- Born: June 12, 1921 Leedey, Oklahoma, U.S.
- Died: October 21, 1999 (aged 78) Edmond, Oklahoma, U.S.
- Occupations: Attorney, judge
- Years active: 1949–1991
- Known for: Justice of the Oklahoma State Supreme Court

= Pat Irwin (Oklahoma judge) =

American judge (1921–1999)

Pat Irwin (June 12, 1921 – October 21, 1999) was a judge in Oklahoma. He served as a Justice on the Oklahoma Supreme Court from 1958 to 1983, including two terms as Chief Justice (1969–1970) and (1981–1982).

He was born June 21, 1921, in Leedey, Oklahoma to Marvin J. and Olive D. Irwin. Irwin studied at Southwestern State College , (Note: since renamed as Southwestern Oklahoma State University (SWOSU)) (Note: He remained at Southwestern for only three years (1939–1942), when he enlisted in the U. S. Marine Air Corps, and was sent to the South Pacific with the rank of captain from 1943 to 1946. After the end of World War II, he attended Oklahoma University, where he earned the LL.B. and later an LLD.)
He served as the County Attorney for Dewey County, Oklahoma in 1949–1950, then served in the Oklahoma Senate from 1950 through 1954. He also served as Secretary of the Oklahoma School Land Commission and as a member of the Western States Land Commission between 1955 and 1958.

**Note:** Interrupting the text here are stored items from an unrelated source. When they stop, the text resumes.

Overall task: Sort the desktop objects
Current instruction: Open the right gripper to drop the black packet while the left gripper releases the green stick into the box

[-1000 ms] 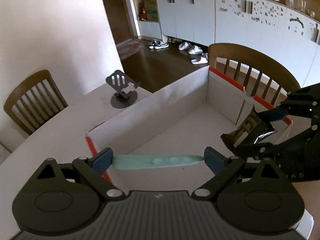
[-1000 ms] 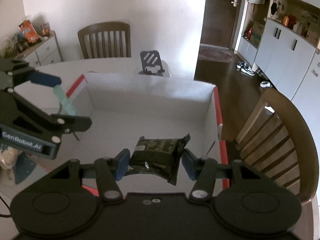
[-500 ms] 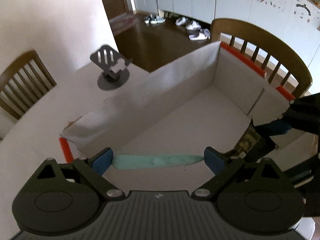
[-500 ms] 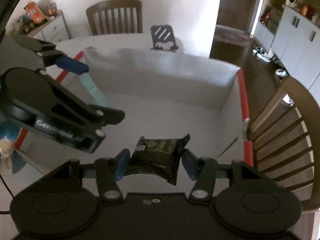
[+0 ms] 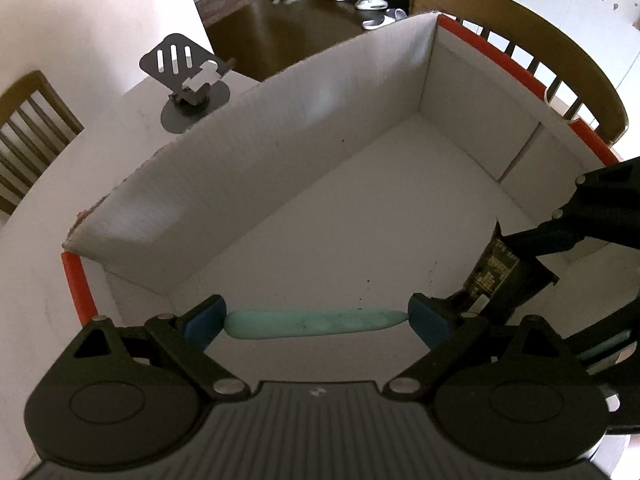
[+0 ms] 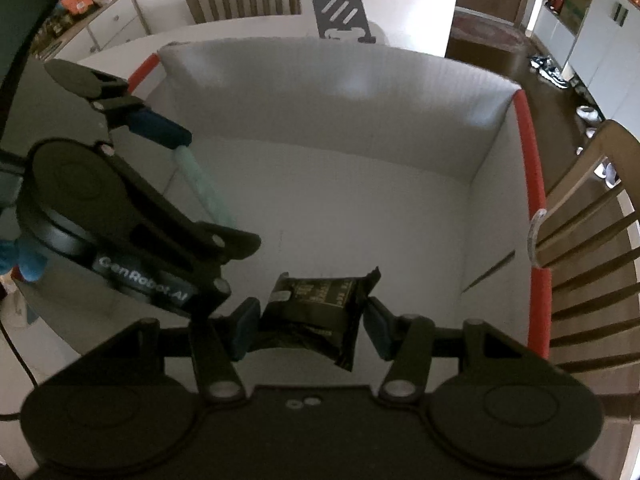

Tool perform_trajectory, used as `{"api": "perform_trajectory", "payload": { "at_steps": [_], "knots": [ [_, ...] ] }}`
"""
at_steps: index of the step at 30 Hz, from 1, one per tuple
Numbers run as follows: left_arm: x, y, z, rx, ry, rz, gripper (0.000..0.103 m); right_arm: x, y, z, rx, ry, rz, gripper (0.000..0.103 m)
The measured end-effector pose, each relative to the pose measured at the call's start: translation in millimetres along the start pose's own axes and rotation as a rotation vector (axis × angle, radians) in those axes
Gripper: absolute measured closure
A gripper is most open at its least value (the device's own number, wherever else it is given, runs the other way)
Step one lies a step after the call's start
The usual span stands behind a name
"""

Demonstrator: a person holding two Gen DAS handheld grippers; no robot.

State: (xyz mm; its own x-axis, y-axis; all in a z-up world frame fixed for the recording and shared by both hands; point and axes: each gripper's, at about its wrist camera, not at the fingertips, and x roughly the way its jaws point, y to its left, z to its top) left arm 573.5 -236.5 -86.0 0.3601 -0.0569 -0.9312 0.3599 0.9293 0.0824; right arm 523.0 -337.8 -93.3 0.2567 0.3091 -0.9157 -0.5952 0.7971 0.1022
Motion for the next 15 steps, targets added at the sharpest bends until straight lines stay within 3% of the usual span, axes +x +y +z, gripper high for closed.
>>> {"api": "perform_trajectory", "payload": {
  "at_steps": [8,14,15],
  "knots": [
    [8.0,0.2,2.9,-0.003,0.038,-0.008,0.005,1.6,-0.8,-0.2,-0.014,0.042,0.01,0.045],
    [11.8,1.0,4.8,-0.016,0.063,-0.028,0.005,-1.5,-2.8,-0.6,-0.014,0.043,0.013,0.036],
    [13.0,0.9,5.0,-0.02,0.068,-0.031,0.005,-3.0,-3.9,-1.4,-0.014,0.044,0.016,0.031]
  ]
}}
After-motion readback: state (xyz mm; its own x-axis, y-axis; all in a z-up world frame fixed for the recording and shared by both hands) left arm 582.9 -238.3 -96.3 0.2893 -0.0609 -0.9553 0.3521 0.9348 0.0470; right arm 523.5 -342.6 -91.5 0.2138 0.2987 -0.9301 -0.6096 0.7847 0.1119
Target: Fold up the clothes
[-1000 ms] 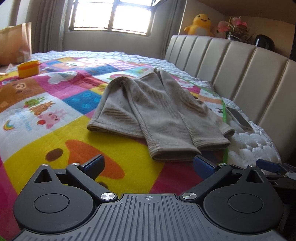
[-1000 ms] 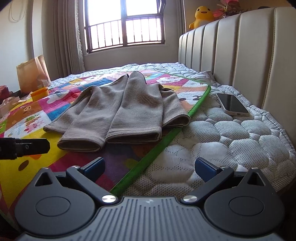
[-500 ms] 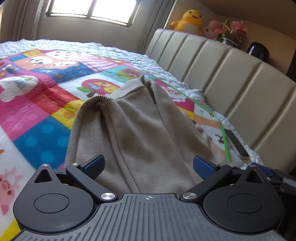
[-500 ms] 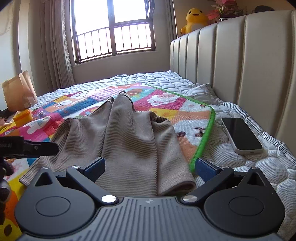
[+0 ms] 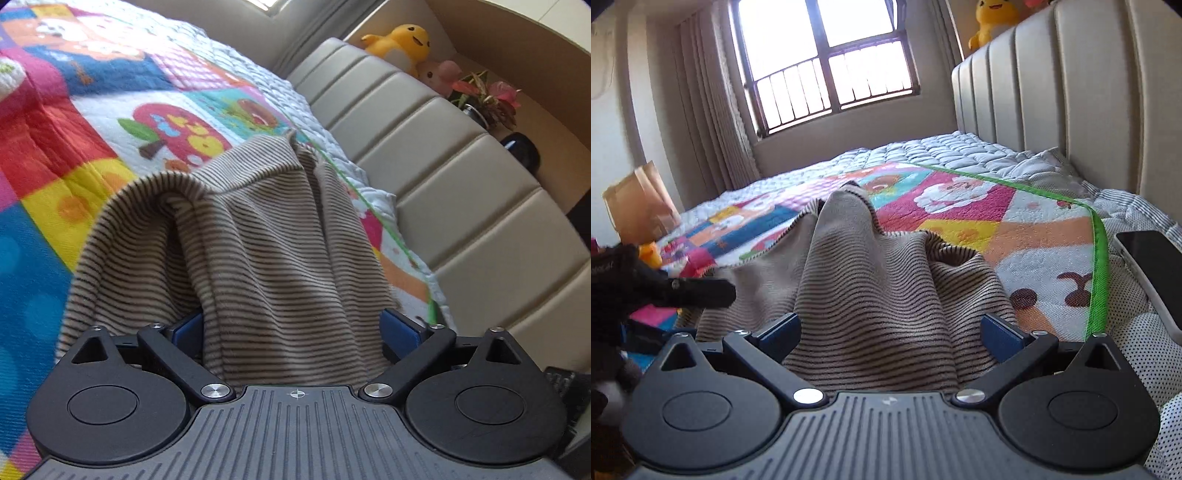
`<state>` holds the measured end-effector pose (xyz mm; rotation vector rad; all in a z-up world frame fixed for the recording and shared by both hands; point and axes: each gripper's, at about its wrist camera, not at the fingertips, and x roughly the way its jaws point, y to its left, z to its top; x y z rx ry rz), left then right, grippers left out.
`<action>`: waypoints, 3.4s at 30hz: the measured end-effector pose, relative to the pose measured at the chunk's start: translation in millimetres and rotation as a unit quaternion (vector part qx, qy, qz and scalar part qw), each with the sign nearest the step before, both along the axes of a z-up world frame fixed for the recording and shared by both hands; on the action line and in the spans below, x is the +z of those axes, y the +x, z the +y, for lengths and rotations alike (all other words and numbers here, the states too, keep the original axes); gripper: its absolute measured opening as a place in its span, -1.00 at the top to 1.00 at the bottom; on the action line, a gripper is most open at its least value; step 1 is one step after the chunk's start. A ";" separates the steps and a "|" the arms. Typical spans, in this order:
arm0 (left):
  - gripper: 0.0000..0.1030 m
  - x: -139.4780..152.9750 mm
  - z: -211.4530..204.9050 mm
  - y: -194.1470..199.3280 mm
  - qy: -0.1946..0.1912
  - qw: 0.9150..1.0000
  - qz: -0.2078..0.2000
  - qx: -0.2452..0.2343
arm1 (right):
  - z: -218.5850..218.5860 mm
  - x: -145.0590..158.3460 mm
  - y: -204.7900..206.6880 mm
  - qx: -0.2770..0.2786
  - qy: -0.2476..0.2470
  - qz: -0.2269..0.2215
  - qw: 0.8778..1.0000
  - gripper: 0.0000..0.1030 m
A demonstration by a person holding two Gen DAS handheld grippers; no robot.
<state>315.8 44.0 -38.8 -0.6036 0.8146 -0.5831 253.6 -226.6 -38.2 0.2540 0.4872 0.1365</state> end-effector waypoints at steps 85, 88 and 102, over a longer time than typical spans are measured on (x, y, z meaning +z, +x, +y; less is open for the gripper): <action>-1.00 41.5 175.4 -68.4 0.597 0.708 -0.203 0.317 | 28.2 -1.3 -34.3 0.120 0.134 0.125 0.976 -1.00; -1.00 63.2 219.8 -59.0 0.552 0.712 -0.157 0.404 | 31.2 0.2 -31.6 0.133 0.119 0.132 0.975 -1.00; -1.00 62.1 121.1 -109.7 0.116 0.970 -0.163 0.138 | 86.8 16.9 -42.1 0.136 -0.401 -0.034 0.905 -0.39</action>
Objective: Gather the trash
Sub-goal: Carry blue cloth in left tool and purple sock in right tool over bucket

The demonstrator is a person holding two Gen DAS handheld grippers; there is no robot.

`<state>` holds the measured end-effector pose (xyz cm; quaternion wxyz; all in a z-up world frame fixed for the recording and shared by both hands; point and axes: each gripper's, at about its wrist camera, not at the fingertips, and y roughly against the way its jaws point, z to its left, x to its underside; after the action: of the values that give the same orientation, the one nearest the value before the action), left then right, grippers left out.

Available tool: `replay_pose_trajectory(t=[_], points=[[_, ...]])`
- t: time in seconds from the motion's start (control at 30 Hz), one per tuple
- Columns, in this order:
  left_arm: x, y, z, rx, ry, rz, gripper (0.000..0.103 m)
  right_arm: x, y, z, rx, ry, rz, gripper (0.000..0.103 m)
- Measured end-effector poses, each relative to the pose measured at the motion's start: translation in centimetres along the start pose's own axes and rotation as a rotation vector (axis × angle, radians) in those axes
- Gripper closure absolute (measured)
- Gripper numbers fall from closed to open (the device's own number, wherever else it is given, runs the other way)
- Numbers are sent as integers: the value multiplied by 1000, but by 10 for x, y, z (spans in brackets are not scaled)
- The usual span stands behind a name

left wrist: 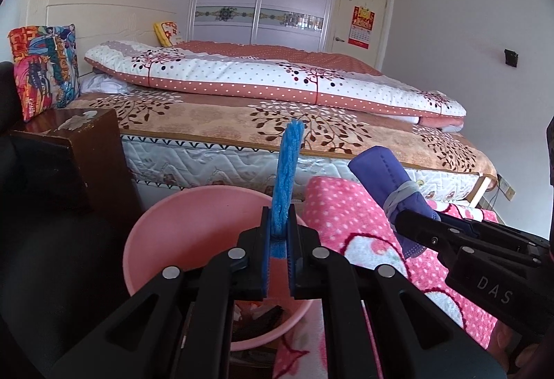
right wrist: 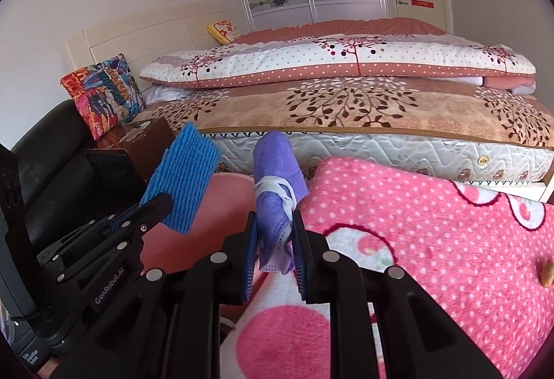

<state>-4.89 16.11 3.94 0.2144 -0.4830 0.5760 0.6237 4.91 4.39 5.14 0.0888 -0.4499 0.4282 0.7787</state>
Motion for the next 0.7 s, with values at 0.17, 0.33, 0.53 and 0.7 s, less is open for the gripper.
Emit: replay_pose_trajectory(t=[0.17,0.33,0.53,0.7], points=[[3,-6,18,-21,22,15,96,-3,-18,11,-7,15,22,85],[8,-14,32,-40,35,36,96,-4,-36,22,-18,20,46,85],[14,-21,46,-58,46,55,96,1,-57,32,-31,37,78,85],[19,-31,59,-74,71,81,96,8,-72,37,-38,35,109,85]])
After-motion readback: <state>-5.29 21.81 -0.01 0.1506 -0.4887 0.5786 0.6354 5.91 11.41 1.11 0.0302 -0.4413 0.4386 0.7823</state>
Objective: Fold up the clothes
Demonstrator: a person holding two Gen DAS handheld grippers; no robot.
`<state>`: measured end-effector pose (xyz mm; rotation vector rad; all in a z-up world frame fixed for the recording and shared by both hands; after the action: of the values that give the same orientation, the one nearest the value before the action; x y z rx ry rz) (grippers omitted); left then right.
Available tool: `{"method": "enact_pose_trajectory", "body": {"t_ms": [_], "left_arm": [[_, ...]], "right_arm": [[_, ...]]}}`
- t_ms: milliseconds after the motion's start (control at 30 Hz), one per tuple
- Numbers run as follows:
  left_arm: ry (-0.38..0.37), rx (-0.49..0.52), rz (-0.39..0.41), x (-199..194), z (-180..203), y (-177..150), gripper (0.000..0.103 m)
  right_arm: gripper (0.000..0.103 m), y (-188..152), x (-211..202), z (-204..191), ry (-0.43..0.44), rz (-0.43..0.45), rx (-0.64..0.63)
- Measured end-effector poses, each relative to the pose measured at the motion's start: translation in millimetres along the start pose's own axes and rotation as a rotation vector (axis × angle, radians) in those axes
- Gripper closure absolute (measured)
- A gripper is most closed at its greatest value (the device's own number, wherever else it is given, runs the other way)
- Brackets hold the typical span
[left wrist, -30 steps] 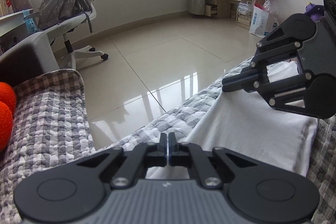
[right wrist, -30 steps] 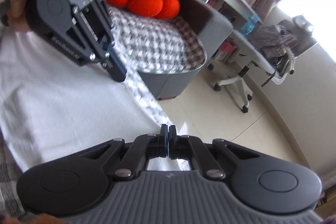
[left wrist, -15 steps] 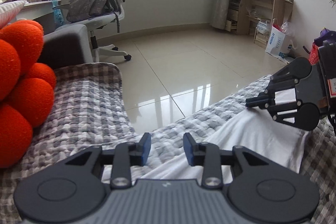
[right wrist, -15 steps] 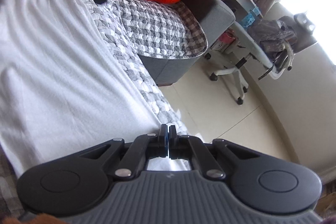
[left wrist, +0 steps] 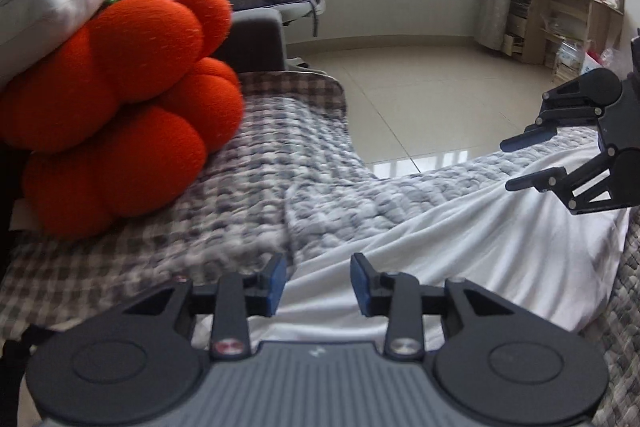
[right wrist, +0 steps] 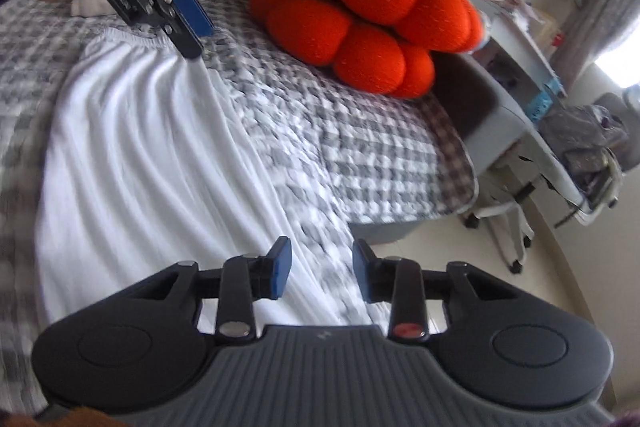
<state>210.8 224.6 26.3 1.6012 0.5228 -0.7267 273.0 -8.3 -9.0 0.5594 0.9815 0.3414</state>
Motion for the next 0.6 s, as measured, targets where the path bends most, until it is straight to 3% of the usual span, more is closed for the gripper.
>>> {"method": "enact_pose_trajectory", "body": {"t_ms": [133, 200, 267, 433, 600], "left_arm": [[0.019, -0.103, -0.01, -21, -21, -35, 0.066], [-0.013, -0.165, -0.009, -22, -27, -49, 0.066], [-0.026, -0.192, -0.016, -16, -28, -60, 0.066], [-0.017, -0.224, -0.061, 5, -25, -79, 0.068], [-0.067, -0.312, 0.008, -5, -38, -79, 0.066]], "right_arm": [[0.069, 11, 15, -6, 0.058, -0.036, -0.01], [0.079, 13, 22, -11, 0.088, -0.062, -0.015], [0.103, 16, 24, -17, 0.112, -0.077, -0.017], [0.103, 22, 18, -24, 0.06, -0.08, -0.063], [0.103, 28, 10, -18, 0.011, -0.054, -0.069]]}}
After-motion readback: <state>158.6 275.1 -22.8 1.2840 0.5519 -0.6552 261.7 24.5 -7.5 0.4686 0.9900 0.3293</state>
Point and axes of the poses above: each gripper's, at about its wrist camera, not at the fingertips, and x roughly the way its jaws point, z to its right, y to its top, the point moved 5 cm from there along x, roughly the way its jaws point, and after that the axes turned 5 degrees about -z, right-handed, at the moved point
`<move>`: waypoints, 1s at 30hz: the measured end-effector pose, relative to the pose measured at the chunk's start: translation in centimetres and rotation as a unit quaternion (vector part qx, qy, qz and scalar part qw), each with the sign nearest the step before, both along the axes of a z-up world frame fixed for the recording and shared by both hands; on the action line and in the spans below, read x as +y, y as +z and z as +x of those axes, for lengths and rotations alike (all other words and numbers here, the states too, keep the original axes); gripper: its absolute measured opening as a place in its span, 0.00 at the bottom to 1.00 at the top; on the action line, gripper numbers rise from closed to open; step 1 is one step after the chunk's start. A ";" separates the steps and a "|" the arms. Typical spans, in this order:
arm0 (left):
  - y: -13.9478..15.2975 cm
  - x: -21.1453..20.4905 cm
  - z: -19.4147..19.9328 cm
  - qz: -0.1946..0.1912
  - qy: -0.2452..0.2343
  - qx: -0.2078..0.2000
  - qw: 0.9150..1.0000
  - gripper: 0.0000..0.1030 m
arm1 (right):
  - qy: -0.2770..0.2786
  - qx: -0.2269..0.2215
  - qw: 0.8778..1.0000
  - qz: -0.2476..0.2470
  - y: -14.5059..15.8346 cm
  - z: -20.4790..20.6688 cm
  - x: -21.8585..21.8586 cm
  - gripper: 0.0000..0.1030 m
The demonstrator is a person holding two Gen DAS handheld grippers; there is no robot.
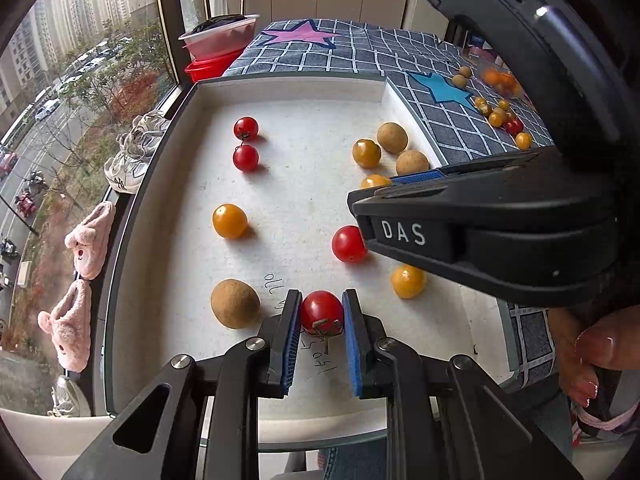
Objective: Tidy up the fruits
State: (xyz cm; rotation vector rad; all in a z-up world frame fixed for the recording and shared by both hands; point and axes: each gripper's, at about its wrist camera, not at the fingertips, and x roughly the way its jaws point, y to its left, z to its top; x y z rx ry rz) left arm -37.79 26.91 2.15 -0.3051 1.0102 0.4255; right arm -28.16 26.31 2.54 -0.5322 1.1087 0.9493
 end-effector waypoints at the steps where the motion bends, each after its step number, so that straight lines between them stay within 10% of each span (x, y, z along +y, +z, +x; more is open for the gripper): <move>1: 0.0 0.0 0.0 0.000 0.001 0.000 1.000 0.21 | 0.002 -0.001 1.000 0.000 0.1 0.0 0.0 0.28; 13: 0.3 0.0 -0.5 -0.007 0.001 -0.002 1.000 0.22 | -0.023 0.024 0.998 0.049 2.9 1.1 -1.6 0.64; 16: 0.9 -0.1 -1.0 -0.001 0.008 -0.020 1.000 0.83 | -0.033 0.018 0.998 0.056 4.1 1.3 -2.6 0.71; 30: 3.5 -1.2 -2.5 0.058 0.009 -0.025 0.998 1.00 | -0.087 0.017 0.994 0.056 6.0 1.0 -9.2 0.86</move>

Irwin was appointed as a justice on the Oklahoma State Supreme Court, where he served from 1959 to 1983, representing District 4, including two terms as Chief Justice (1969–1970 and 1981–1982). Retiring from the Oklahoma Supreme Court in 1983, he was appointed magistrate for the United States District Court for the Western District of Oklahoma. In early 1990, he was listed as one of the ex officio, non-voting members in a report to the court authorities in Washington, D. C. He retired from this magistrate judge position on September 1, 1999.